R.7-8 1884 Copper Gold Dollar Die Trials Striking1884 G$1 Gold Dollar, Judd-1733, Pollock-1944, R.7-8, PR64 Red and Brown PCGS. A regular die trials piece for the 1884 gold dollar. Struck in copper with a reeded edge. We can think of no valid reason for striking a gold dollar in copper in 1884. This, of course, is the case with many so-called die trials from the 19th century. The USPatterns.com website provides the best explanation: "believed to have been deliberately struck as part of the unique copper set from the quarter to double eagle, including the rare 1884 Trade dollar, presented to A.M. Smith, who authored the Mint's visitors guides." This would indicate that only one piece was struck, and was part of a complete gold set in copper, now broken up. However, that is not a given. When this piece was offered in the 1976 ANA Sale (lot 3640) that catalog stated "two or three struck." It was also pointed out in that sale that "in Adams and Woodin's text published in 1913 this coin as not recorded; hence extremely rare."

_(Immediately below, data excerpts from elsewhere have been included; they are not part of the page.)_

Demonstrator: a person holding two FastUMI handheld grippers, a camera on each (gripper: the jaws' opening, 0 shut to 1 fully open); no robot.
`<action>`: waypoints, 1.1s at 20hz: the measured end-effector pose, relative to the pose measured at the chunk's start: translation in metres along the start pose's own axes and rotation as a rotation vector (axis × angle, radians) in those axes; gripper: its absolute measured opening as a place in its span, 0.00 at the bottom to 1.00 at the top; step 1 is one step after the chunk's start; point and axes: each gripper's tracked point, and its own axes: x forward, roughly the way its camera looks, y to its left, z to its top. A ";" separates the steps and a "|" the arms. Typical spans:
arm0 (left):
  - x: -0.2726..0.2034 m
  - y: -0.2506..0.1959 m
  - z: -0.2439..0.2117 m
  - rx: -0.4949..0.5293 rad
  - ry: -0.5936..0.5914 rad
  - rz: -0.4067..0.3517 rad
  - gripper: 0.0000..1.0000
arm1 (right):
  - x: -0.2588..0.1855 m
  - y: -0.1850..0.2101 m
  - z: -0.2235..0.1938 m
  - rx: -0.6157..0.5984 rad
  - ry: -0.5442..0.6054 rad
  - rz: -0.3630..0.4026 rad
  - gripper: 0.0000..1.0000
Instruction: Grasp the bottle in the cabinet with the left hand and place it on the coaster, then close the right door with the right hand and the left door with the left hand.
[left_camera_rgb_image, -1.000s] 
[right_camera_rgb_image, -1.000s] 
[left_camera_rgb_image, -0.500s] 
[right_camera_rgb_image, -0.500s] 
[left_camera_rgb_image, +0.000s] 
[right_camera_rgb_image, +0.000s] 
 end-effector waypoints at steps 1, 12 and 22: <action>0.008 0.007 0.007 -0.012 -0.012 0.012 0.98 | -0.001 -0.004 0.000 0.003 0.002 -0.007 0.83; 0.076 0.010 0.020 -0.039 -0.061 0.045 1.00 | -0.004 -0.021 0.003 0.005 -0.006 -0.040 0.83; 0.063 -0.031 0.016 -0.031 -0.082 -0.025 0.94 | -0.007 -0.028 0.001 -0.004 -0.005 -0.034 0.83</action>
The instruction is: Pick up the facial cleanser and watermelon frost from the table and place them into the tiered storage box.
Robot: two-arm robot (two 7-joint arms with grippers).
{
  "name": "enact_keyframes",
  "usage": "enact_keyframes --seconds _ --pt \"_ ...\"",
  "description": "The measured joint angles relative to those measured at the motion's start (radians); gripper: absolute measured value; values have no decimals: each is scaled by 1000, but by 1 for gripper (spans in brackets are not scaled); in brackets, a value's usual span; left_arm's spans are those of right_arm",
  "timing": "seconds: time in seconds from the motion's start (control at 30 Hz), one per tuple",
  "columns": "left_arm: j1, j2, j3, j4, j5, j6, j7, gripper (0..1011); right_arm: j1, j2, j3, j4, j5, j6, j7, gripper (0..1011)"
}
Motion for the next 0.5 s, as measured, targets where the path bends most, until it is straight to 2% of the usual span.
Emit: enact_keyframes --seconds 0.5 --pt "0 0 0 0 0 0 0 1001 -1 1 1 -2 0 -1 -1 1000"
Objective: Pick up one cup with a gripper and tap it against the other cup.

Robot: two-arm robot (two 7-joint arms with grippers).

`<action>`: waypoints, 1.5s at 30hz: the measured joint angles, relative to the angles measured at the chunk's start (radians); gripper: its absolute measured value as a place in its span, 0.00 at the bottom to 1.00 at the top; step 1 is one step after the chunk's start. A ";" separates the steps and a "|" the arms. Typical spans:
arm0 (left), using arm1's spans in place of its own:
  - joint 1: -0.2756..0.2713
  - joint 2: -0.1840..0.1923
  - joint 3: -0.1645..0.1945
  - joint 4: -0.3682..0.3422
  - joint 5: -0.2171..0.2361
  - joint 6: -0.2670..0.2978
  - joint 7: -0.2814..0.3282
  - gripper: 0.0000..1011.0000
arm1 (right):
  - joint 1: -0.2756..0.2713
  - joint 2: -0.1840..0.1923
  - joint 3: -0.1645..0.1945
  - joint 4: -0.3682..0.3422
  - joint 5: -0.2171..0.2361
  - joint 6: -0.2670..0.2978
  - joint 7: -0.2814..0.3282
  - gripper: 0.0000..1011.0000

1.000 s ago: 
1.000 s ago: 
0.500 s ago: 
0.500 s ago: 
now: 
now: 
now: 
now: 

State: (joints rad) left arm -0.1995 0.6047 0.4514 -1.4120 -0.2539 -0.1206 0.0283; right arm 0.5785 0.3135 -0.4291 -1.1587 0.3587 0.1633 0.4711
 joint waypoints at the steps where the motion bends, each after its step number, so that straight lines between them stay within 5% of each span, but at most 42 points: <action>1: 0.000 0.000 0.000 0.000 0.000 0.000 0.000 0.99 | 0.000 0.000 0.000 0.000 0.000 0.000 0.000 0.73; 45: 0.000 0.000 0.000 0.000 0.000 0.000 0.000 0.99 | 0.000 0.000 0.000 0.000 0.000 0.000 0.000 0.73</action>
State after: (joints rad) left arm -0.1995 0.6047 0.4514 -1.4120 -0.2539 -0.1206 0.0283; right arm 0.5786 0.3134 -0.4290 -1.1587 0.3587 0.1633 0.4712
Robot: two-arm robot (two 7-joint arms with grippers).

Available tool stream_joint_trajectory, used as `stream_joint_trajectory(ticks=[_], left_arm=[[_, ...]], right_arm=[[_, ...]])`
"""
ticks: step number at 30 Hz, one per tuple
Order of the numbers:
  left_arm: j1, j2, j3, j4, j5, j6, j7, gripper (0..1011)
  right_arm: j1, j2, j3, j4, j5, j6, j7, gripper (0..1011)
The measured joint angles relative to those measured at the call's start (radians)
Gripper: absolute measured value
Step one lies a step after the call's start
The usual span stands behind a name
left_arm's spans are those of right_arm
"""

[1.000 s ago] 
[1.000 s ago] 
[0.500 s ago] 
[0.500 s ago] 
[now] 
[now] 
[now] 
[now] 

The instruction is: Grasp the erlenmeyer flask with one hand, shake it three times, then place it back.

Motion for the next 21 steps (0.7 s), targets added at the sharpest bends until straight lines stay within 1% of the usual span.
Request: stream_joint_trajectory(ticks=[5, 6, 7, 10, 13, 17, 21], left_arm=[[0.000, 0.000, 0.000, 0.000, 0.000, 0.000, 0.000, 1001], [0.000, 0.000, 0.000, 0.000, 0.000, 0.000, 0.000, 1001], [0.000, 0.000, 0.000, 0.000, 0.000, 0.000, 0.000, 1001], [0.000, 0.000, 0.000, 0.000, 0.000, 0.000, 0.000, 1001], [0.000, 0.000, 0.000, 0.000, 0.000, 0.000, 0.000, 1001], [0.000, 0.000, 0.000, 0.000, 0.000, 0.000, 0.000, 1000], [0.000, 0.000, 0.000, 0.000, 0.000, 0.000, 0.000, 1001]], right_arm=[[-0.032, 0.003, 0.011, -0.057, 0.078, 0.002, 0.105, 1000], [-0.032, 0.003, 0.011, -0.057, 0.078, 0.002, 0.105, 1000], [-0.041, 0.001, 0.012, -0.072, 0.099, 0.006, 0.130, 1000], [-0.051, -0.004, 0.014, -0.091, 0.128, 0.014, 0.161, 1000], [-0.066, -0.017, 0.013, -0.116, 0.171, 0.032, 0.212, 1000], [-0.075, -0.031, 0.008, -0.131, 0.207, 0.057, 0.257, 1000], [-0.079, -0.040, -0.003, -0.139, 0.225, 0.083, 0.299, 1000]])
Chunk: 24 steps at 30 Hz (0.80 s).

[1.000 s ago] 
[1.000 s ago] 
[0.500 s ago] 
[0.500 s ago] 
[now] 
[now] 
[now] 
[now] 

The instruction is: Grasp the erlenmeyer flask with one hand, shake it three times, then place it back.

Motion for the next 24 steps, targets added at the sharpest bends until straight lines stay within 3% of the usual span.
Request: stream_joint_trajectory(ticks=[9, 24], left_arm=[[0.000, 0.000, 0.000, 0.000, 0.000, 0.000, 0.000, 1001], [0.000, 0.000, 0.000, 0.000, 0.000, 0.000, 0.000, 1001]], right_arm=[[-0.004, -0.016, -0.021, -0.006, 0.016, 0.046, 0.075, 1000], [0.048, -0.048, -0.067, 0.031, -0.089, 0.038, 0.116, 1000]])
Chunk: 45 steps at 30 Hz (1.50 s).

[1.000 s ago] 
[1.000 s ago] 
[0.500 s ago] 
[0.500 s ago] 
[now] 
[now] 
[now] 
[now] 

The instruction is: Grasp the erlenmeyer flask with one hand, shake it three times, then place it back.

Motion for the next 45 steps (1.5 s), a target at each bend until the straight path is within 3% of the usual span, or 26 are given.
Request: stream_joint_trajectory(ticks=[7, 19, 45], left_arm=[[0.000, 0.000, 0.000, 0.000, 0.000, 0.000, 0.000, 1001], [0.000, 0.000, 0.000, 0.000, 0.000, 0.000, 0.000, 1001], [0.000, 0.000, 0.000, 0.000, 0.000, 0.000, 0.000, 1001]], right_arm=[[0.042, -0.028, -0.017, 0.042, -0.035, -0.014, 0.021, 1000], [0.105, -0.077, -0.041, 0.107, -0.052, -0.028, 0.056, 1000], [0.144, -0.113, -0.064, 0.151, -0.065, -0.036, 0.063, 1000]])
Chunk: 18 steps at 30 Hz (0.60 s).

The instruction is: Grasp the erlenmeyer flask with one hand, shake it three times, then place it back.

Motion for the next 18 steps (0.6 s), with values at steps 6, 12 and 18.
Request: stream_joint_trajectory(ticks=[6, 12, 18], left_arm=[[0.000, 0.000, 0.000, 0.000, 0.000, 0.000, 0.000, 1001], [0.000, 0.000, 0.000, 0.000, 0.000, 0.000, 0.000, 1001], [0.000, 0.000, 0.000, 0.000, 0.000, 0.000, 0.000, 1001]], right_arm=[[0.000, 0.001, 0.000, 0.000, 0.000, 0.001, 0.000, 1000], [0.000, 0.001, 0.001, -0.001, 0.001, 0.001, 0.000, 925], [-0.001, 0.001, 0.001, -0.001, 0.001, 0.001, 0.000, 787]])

There is a significant amount of mint red that remains around the devices on each side, with the majority of the surfaces brown. A slight planchet lamination in the field below NIT helps to identify this rarity. Light flecks of carbon are observable with a glass; otherwise, the coin is problem-free. Moderately reflective in the fields. (PCGS# 72163)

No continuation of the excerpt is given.